- Born: April 1754 Province of Pennsylvania
- Died: March 1814 (aged 59) Lexington, Kentucky, United States
- Occupation: Politician
- Known for: Early pioneer and statesman of Kentucky; co-founder of Lexington, Kentucky
- Spouse: Nancy Ann Todd
- Children: Levi; John; Mary; Eliza; Thomas;
- Relatives: John Todd (brother) Levi Todd (brother) Robert Smith Todd (nephew) Mary Todd Lincoln (great-niece)

= Robert Todd (pioneer) =

American politician

Brigadier General Robert Todd (April 1754 – March 1814) was an 18th-century American pioneer, politician and soldier. As an officer in the Kentucky militia he took part in the western theater of the American Revolutionary War and the Northwest Indian War. Together with his brothers John Todd and General Levi Todd, he was involved in the early economic and political development of Kentucky prior to its admission into the United States in 1792.

==Biography==
Born in the Province of Pennsylvania as the second son of David Todd and Hannah Owen, he lived with relatives in Virginia as a child and attended the school of his uncle Parson John Todd. He studied law, reportedly in the office of General Andrew Lewis, before moving to Kentucky in the spring of 1776. He was one of the founders of Lexington, Kentucky, and soon became involved in local politics and public affairs in the Fayette County area.

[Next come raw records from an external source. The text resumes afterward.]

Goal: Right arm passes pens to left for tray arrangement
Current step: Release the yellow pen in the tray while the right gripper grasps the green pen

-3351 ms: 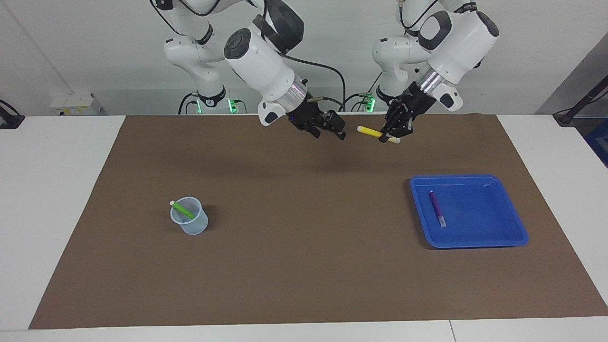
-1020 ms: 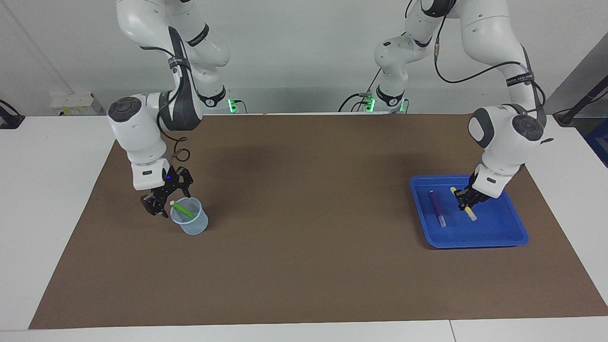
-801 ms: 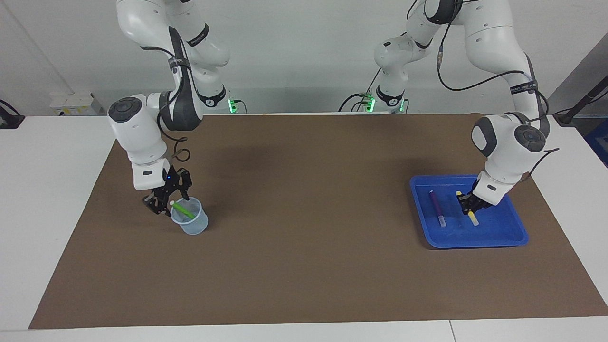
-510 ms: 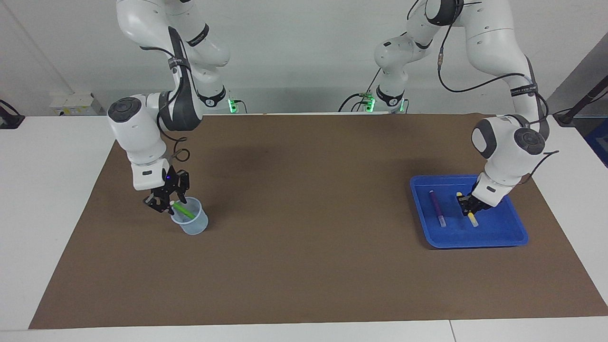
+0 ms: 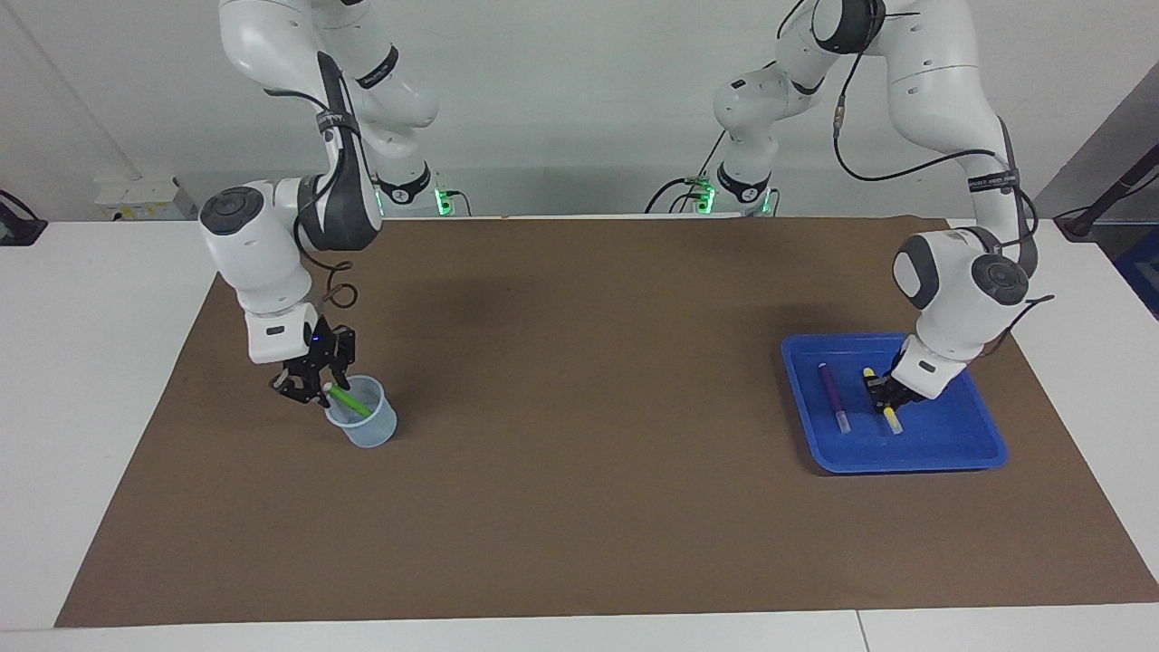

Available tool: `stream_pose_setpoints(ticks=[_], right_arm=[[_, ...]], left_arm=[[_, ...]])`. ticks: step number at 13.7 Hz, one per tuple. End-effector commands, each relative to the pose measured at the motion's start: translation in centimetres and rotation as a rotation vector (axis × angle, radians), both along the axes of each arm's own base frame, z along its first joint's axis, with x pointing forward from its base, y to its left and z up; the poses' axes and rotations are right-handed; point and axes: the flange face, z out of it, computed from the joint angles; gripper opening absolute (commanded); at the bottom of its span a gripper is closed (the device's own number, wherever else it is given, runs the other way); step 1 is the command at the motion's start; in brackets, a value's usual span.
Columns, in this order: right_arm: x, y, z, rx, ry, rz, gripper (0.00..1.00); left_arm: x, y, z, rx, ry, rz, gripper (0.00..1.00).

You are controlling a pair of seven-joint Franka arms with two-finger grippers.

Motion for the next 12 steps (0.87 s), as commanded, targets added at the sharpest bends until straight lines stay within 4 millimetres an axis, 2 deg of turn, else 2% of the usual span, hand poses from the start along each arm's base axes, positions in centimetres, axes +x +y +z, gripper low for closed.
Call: stream_pose_setpoints(ticks=[1, 2, 5, 9, 12], right_arm=[[-0.2, -0.9, -0.9, -0.012, -0.004, 0.020, 0.33], [-0.2, -0.8, -0.9, -0.012, -0.004, 0.018, 0.27], [-0.1, -0.5, -0.7, -0.006, 0.000, 0.013, 0.00], [0.0, 0.5, -0.1, 0.005, 0.012, -0.024, 0.00], [0.6, 3.6, 2.5, 0.002, 0.015, 0.012, 0.00]], left_arm=[[-0.4, 0.2, -0.3, 0.005, -0.016, 0.003, 0.36], [-0.6, 0.1, -0.5, 0.004, -0.011, 0.002, 0.52], [-0.6, 0.1, -0.4, 0.004, -0.017, 0.002, 0.53], [-0.4, 0.3, -0.1, 0.005, -0.020, 0.005, 0.57], [-0.2, 1.0, 0.3, 0.001, -0.023, 0.020, 0.64]])
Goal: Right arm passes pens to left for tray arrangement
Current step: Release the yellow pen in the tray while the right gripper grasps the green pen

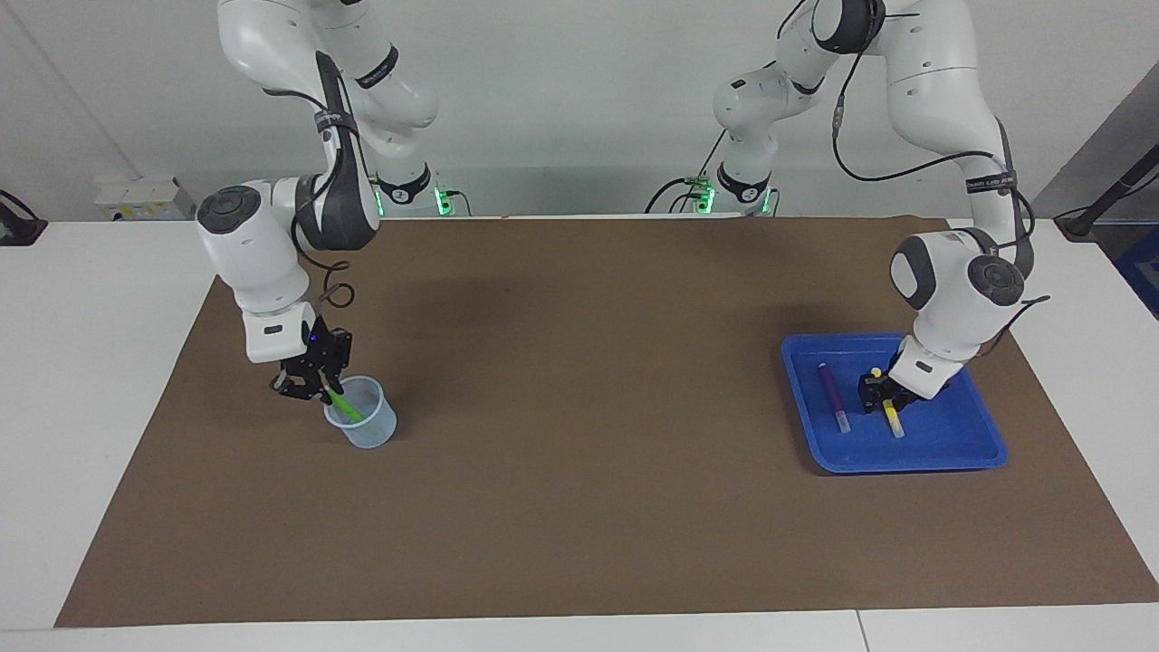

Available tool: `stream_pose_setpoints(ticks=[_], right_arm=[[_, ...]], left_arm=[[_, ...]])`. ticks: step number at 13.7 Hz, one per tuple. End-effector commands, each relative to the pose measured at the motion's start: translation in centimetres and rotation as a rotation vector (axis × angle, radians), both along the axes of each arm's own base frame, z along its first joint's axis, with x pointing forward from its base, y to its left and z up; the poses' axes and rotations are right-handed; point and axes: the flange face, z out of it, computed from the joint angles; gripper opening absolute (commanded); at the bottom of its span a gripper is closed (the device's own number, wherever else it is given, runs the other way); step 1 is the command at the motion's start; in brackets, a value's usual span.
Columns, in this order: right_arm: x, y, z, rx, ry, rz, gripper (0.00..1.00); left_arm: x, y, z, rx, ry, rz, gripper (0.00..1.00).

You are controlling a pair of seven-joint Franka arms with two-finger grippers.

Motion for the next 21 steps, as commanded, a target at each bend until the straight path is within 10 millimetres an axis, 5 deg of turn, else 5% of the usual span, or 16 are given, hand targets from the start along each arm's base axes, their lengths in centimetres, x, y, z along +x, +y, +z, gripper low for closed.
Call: stream_pose_setpoints(ticks=[1, 3, 8, 15, 17, 21], right_arm=[[0.6, 3.0, 2.7, 0.002, 0.022, -0.004, 0.00], [0.9, 4.6, 4.3, 0.002, 0.046, -0.012, 0.00], [0.9, 4.6, 4.3, 0.001, 0.047, -0.013, 0.00], [1.3, 4.9, 4.8, -0.006, 0.024, -0.006, 0.00], [1.1, 6.4, 4.7, -0.002, 0.028, -0.007, 0.00], [1.1, 5.8, 4.9, -0.004, 0.035, -0.013, 0.00]], left_arm=[[-0.1, 1.1, 0.7, 0.002, -0.017, 0.019, 0.64], [-0.2, 1.1, 1.3, 0.006, -0.022, 0.018, 0.72], [-0.3, 0.5, 4.2, 0.025, -0.070, -0.007, 0.98], [-0.1, -0.2, 7.3, 0.038, -0.124, -0.005, 0.98], [-0.1, -1.2, 8.8, 0.040, -0.145, 0.005, 0.98], [-0.6, -3.6, 12.0, 0.039, -0.176, 0.106, 0.98]])
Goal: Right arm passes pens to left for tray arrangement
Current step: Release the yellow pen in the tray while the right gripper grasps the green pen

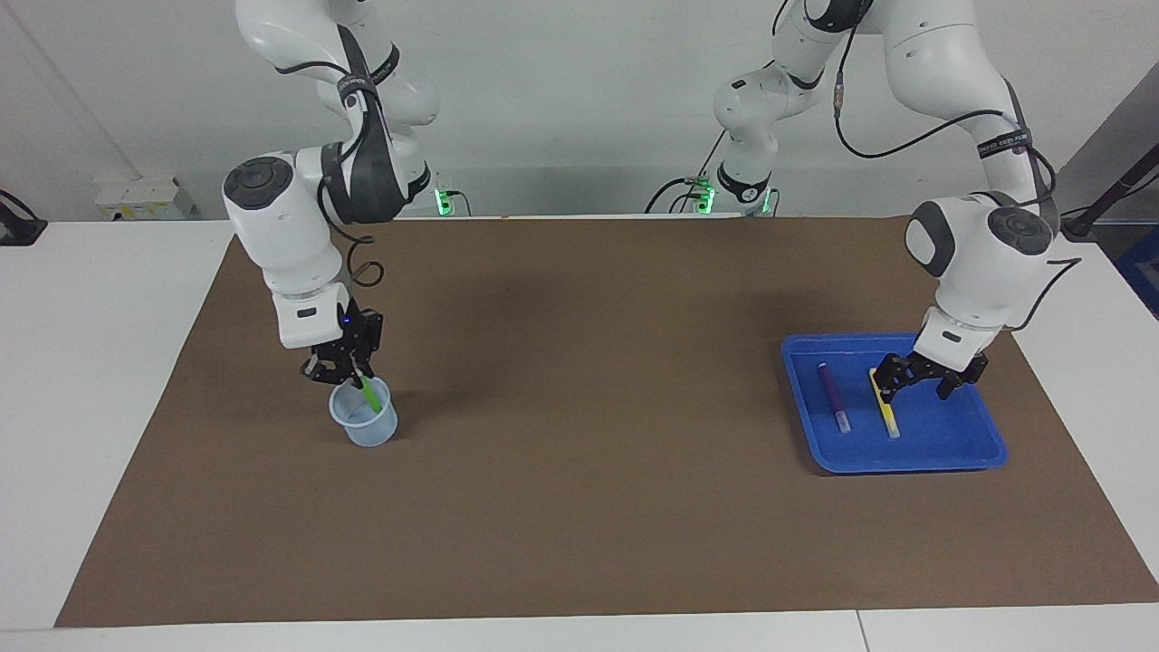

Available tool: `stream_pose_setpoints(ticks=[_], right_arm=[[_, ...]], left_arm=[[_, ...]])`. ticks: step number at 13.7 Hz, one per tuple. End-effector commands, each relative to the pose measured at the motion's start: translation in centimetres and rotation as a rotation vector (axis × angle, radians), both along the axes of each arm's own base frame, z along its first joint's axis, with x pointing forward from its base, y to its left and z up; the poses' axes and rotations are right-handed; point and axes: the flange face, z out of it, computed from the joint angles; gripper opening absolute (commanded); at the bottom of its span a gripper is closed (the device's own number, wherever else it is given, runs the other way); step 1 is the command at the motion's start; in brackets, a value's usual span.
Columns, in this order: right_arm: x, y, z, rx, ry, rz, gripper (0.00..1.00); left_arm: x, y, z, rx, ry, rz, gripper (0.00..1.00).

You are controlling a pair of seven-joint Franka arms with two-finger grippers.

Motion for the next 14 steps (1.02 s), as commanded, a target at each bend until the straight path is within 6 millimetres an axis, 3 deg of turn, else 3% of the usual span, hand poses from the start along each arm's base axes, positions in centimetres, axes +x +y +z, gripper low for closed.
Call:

In Kentucky, Todd served in the militia in the western theater of the American Revolutionary War. On December 29, 1776, he was seriously wounded defending McClelland's Station against the Mingo chieftain Pluggy. As a captain, he served under George Rogers Clark during the Illinois campaign (1778–1779). He continued to be involved in defending the Kentucky frontier, participating in expeditions with General Charles Scott. After the death of his brother John at the Battle of Blue Licks in 1782, Robert Todd was elected to succeed his brother as trustee of Lexington on December 12, 1782. He was also assigned by the council to survey the town.

In the Northwest Indian War (1786–1795), he was part of a contingent of mounted volunteers from Lexington and Fayette County that included General James Wilkinson and Thomas Lewis. In 1787, acting on information by local Shawnees, he launched a preemptive strike against a Cherokee raiding party at Paint Creek, killing three warriors and taking seven others prisoner. These men would escape the following day, however. In June 1792, he was appointed a brigadier general and participated in the Battle of Fallen Timbers, commanding the 3rd Kentucky Mounted Volunteers. He kept a personal diary of his experiences in the campaign; it remains unpublished.

Todd served as a delegate for Kentucky County to the Virginia legislature and at least one of the conventions to draft a state constitution. He was also one of the commissioners selected to divide the land in Clark's Grant among the veterans of the Battle of Kaskaskia and Vincennes and later one of the original trustees of Clarksville, Virginia. In 1792, following Kentucky's admission into the United States, Todd represented Fayette County in the first Kentucky Senate, and served as a circuit judge for a number of years. He was again selected as one of three commissioners to choose a location of the new state capital. When the vote was tied between Frankfort and Lexington, he chose in favor of Frankfort as opposed to his hometown. As he possessed roughly 1000 acre near the settlement, he did not want his vote "to be governed by selfish considerations".

He died sometime in March 1814 at the home of his son, Dr. John Todd, in Lexington. Of his six children, his youngest son Thomas J. Todd was a member of the Indiana General Assembly representing Marion County in the Senate from 1843 to 1846. His daughter Eliza was the wife of General William O. Butler.